Tuesday, January 31, 2012

Oscar Thoughts



It's Oscar time again and as usual, the movie blogosphere is buzzing with either outrage, disdain or joy over what got nominated and what is expected to win.  For every blog that says a certain film (Hugo/The Artist/The Tree Of Life/(your choice)) is a masterpiece and a wonderful advancement in cinematic art, there's another that says (Hugo/The Artist/The Tree Of Life/ (your choice)) is bland, pretentious junk and a symbol of how corrupt the entire process is.

I'm kind of taken aback by all this.  I've only seen a few of the Best Picture nominees so far and I'd be perfectly fine with The Descendants or The Artist taking the award.  Maybe they weren't the absolute best films of the year but they're both good pieces of work. I'm also tickled by the thought of a silent black and white film possibly winning the top Oscar in the year 2012, a time when noise, gadgetry and bombast rule the theatres.

The truth is that I just haven't seen enough 2011 movies for me to stand on a mountaintop and make thunderous pronouncements about what should have been nominated. I have yet to see Drive, Melancholia, Hugo, A Dangerous Method, Take Shelter, Midnight In Paris or Carnage and We Have To Talk About Kevin hasn't even played in this area yet.  There's also one film almost no writer I've read has mentioned that I have a feeling could be the most moving of the lot. I should be seeing that one over the weekend.

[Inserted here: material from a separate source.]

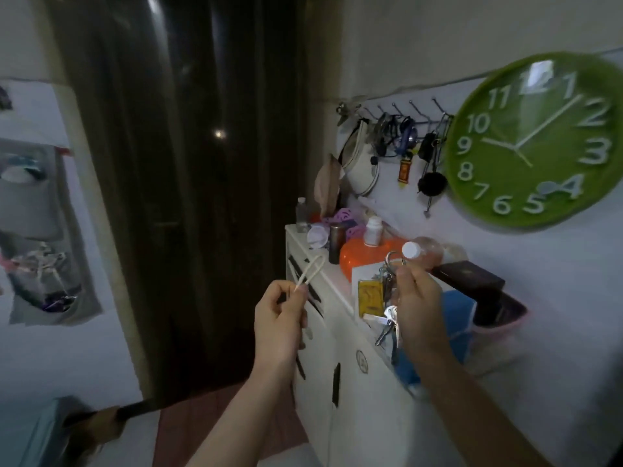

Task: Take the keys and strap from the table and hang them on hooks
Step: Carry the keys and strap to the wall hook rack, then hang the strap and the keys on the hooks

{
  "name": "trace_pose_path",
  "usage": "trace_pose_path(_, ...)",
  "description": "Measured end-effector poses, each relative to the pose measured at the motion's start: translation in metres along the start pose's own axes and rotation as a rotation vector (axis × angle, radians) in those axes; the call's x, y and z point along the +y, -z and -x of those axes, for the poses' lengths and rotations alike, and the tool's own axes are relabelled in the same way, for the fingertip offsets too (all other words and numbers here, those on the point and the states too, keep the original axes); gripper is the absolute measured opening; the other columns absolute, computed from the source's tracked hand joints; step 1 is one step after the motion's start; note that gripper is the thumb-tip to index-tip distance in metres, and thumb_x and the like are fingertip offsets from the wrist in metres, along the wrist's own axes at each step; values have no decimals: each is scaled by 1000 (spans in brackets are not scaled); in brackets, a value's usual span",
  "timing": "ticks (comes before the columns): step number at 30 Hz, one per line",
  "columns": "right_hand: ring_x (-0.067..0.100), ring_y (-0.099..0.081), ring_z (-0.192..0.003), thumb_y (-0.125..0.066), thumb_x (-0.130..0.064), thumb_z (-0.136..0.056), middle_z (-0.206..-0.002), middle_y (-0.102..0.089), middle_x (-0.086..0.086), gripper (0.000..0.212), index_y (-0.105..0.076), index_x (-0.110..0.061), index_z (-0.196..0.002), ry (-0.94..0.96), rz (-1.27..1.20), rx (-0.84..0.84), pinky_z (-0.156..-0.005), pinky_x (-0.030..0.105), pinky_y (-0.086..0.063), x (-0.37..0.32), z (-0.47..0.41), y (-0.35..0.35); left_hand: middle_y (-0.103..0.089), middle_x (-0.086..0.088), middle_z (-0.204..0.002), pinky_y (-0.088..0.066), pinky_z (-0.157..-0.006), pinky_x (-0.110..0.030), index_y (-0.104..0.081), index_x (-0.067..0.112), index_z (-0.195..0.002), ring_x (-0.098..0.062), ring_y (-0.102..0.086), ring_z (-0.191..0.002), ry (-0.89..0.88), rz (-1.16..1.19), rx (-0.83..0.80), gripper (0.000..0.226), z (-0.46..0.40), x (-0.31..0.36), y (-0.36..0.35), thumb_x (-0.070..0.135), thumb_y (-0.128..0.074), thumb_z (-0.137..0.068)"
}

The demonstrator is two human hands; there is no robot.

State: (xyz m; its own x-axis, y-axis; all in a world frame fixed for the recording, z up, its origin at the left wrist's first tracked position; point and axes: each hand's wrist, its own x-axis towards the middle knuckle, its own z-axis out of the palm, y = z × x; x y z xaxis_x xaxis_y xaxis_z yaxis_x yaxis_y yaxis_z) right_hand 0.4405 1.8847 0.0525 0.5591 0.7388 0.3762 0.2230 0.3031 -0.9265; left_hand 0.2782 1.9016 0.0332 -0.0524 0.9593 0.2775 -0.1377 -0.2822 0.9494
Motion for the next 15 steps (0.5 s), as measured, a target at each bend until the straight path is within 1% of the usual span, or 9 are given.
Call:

If you watch a lot of movies, your opinion on the best of any given year is always subject to change because something always turns up after the fact.  There have been plenty of times when I've seen a film a few years after its release and been completely gobsmacked. Often it's a film that got no critical attention when it originally came out, much less awards.  My prime example of this is always A Map Of The World, a 1999 film that starred Sigourney Weaver as a school nurse falsely accused of molesting a student.  The movie was powerful and Weaver was flat-out amazing. She deserved a Best Actress Oscar nomination at the very least yet I've never seen a single word written about the film anywhere. Given that, it's hard for me to get excited about Albert Brooks getting snubbed for Drive. At least someone noticed he was snubbed.